A little over a month ago, a scandal erupted among the (relatively small( group of economists who keep a close eye on the monthly inflation data reported by the Biden Department of Labor, when they learned that there is an even smaller, and much more exclusive group of economists called “super users” who get preferential treatment from the BLS, including wink-wink-nudge-nudge explanations of where the data may diverge from expectations.

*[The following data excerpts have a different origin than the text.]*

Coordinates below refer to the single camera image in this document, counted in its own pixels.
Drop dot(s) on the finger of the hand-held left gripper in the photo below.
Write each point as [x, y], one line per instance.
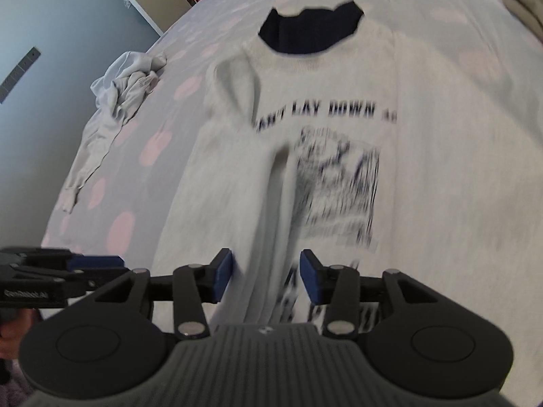
[95, 262]
[76, 279]

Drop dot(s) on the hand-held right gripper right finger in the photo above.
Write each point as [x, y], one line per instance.
[309, 277]

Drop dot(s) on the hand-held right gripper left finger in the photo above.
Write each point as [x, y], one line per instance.
[223, 275]

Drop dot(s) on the white printed sweatshirt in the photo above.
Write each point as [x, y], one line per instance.
[445, 157]

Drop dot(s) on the person's left hand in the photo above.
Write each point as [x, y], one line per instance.
[19, 330]

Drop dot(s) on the pale grey crumpled garment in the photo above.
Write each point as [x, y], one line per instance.
[123, 84]

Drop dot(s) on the black cloth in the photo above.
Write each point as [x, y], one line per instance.
[309, 29]

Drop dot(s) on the grey pink-dotted bed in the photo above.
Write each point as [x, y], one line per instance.
[212, 21]

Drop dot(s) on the beige folded cloth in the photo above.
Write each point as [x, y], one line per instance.
[524, 4]

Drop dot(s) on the dark wall switch panel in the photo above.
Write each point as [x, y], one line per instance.
[19, 76]

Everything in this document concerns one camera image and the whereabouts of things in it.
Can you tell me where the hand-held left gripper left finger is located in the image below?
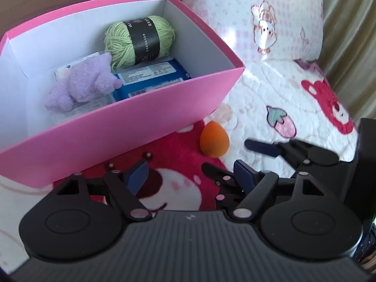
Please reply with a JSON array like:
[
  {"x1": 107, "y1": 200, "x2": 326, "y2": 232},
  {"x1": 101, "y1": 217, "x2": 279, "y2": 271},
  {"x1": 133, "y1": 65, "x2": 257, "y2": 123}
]
[{"x1": 53, "y1": 159, "x2": 150, "y2": 221}]

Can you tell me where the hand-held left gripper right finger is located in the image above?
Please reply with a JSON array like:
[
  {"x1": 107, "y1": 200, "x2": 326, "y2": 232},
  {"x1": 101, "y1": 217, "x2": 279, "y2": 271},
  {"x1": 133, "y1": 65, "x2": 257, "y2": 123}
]
[{"x1": 231, "y1": 159, "x2": 326, "y2": 220}]

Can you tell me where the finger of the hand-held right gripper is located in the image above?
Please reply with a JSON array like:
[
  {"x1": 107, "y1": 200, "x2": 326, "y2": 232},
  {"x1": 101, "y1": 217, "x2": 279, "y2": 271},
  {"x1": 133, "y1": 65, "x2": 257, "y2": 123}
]
[
  {"x1": 202, "y1": 162, "x2": 248, "y2": 210},
  {"x1": 244, "y1": 139, "x2": 314, "y2": 171}
]

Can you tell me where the orange makeup sponge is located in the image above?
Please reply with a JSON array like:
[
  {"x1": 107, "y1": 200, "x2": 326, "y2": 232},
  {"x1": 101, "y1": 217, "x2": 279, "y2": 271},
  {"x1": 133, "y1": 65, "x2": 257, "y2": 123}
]
[{"x1": 200, "y1": 121, "x2": 229, "y2": 157}]

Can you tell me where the pink cardboard box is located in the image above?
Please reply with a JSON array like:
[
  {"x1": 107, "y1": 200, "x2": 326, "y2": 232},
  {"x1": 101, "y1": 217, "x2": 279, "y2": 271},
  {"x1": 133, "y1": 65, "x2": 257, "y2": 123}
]
[{"x1": 0, "y1": 0, "x2": 246, "y2": 188}]

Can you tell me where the blue wet wipes packet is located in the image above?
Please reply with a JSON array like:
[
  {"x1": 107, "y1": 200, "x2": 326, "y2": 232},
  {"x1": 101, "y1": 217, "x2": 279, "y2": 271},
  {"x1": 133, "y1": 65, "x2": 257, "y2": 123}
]
[{"x1": 113, "y1": 59, "x2": 192, "y2": 102}]

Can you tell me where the purple plush toy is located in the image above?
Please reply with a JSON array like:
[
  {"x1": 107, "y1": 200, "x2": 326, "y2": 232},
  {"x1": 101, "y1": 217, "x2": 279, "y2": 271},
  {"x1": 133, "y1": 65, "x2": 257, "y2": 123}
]
[{"x1": 45, "y1": 52, "x2": 122, "y2": 113}]

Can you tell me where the white tissue packet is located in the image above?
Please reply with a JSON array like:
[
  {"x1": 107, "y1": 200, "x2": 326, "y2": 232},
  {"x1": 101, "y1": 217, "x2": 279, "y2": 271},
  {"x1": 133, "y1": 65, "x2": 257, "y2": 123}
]
[{"x1": 54, "y1": 51, "x2": 100, "y2": 80}]

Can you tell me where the green yarn ball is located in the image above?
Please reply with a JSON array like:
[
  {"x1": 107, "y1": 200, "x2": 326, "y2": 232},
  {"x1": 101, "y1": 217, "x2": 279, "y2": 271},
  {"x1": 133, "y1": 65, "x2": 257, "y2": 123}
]
[{"x1": 104, "y1": 16, "x2": 177, "y2": 71}]

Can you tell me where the printed bear blanket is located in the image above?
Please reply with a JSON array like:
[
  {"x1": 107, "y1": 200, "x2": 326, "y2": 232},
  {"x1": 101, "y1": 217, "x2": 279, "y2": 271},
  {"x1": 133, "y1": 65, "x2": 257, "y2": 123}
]
[{"x1": 0, "y1": 60, "x2": 360, "y2": 232}]

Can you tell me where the beige satin cloth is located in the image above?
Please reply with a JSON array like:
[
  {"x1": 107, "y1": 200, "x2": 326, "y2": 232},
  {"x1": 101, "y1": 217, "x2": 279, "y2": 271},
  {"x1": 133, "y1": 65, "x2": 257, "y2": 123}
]
[{"x1": 319, "y1": 0, "x2": 376, "y2": 124}]

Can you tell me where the pink checked pillow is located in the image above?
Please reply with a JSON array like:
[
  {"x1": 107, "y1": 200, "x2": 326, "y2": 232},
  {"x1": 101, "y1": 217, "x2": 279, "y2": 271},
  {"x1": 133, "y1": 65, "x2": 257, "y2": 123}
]
[{"x1": 182, "y1": 0, "x2": 324, "y2": 63}]

That was the case for the January CPI when as Bloomberg first reported, the BLS sent an email to a group of data “super users”, which “explained suggested a surge in a measure of rental inflation — which left analysts puzzled — was caused by an adjustment to how subcomponents of the index are weighted”:

Once it became public knowledge that there was a super secret group of preferential “accounts” receiving economic data, immediately following the Bloomberg report, a recipient of the email said that BLS Statistics “tried to retract it and that they were told to disregard its contents.” Almost as if they were trying to hide it after the fact.

In retrospect, it appears the BLS really did have something to hide, because in a follow up from both the NYT and Bloomberg, we now learn that an economist from the Bureau of Labor Statistics was corresponding on data related the monthly CPI print with major firms like JPMorgan and BlackRock, in what Bloomberg said “raised questions about equitable access to economic information.”